Offering mobile banking technology can reduce member attrition, beef up transactions, and lead to the use of more products. This news comes from Fiserv, a financial services technology firm based in Brookfield, Wisconsin, which studied the behavior of more than 67,000 credit union members and bank customers for three months prior to and three months after they started using mobile banking.

The research found that the attrition rate for members taking advantage of mobile banking dropped to 4.9 percent at large credit unions, compared with 13.4 percent for those not using the service. For medium and small credit unions, the attrition rate fell to 2.8 percent.

“The financial institutions in this study are seeing tangible revenue from mobile banking,” said Matt Wilcox, Fiserv senior vice president/marketing strategy and innovation. “Marketing mobile banking and highlighting how it can help consumers keep pace with the speed of life is absolutely essential if financial institutions want to grow adoption and use of the service and reap the benefits of their mobile investment.”

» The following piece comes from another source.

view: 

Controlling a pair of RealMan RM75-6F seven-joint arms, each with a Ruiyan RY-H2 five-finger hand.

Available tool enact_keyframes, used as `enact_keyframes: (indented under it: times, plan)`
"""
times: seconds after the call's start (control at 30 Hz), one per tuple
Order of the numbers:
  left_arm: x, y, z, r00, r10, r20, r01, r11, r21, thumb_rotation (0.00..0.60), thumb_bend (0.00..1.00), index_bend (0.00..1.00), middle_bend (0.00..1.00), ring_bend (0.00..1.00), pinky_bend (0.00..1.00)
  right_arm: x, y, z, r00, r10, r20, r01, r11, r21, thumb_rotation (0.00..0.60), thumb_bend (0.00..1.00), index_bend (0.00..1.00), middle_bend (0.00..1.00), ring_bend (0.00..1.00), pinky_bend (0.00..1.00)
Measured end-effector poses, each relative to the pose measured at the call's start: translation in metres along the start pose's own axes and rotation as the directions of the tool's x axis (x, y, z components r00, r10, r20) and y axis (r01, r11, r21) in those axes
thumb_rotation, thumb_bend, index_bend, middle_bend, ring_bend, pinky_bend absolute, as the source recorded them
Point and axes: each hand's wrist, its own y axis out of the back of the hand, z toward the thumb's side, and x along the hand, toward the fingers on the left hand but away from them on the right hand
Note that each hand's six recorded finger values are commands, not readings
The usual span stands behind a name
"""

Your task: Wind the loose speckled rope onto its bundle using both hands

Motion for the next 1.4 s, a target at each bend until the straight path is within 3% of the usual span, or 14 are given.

In addition to retaining members, the research found that those financial institutions offering mobile banking experienced:

  • Increased product holdings. Average product holdings, including loans, certificates of deposit, credit cards and mortgages, climbed noticeably after a member adopted mobile services. Mobile users used an average of 2.3 products from their primary financial institution, compared with 1.3 for those who didn’t;
  • Increased transaction frequency. In the three months following adoption of mobile banking, users increased the number of credit card transactions, ATM transactions, and ACH transactions they made; and
  • Higher average revenue. Mobile bankers generated more revenue for financial institutions than did nonusers, largely thanks to the fact that they used more products and conducted more transactions. Mobile users generated roughly 36 percent more revenue than non-mobile users at credit unions.